_Data to use_.
*** Begin section ***
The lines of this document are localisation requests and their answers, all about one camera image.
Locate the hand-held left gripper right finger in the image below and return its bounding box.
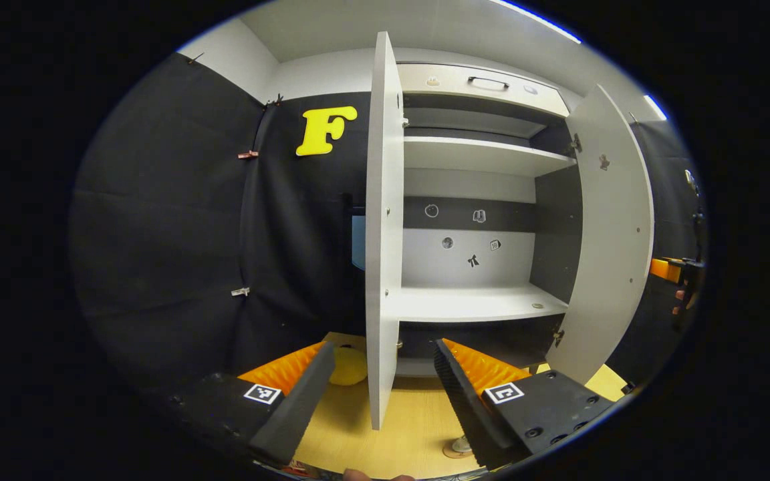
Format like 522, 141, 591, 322
433, 338, 616, 470

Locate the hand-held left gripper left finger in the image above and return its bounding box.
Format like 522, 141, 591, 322
171, 341, 336, 468

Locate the white cabinet door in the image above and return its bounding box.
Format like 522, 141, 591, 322
365, 31, 404, 430
545, 84, 655, 385

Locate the white and grey cabinet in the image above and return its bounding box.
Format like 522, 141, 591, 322
395, 63, 583, 378

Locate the white cabinet drawer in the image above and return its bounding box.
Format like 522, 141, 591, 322
397, 64, 570, 118

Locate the yellow object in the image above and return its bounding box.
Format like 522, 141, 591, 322
329, 345, 368, 386

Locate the black backdrop cloth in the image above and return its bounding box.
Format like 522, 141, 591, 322
68, 53, 703, 395
*** End section ***
_Task requirements_. Output the records above character for character, but leave each image out.

_Response for this exercise_.
The lines of this document are localisation requests and their answers, all about one camera image.
Locate the hand-held left gripper right finger in the image below and return its bounding box.
Format like 522, 141, 591, 322
433, 338, 616, 470

Locate the hand-held left gripper left finger in the image above and return its bounding box.
Format like 522, 141, 591, 322
171, 341, 336, 468

Locate the white cabinet door in the image above and return its bounding box.
Format like 522, 141, 591, 322
365, 31, 404, 430
545, 84, 655, 385

Locate the white and grey cabinet in the image above and return its bounding box.
Format like 522, 141, 591, 322
395, 63, 583, 378

Locate the white cabinet drawer in the image above and return its bounding box.
Format like 522, 141, 591, 322
397, 64, 570, 118

Locate the yellow object in the image above and return its bounding box.
Format like 522, 141, 591, 322
329, 345, 368, 386

Locate the black backdrop cloth in the image above and return its bounding box.
Format like 522, 141, 591, 322
68, 53, 703, 395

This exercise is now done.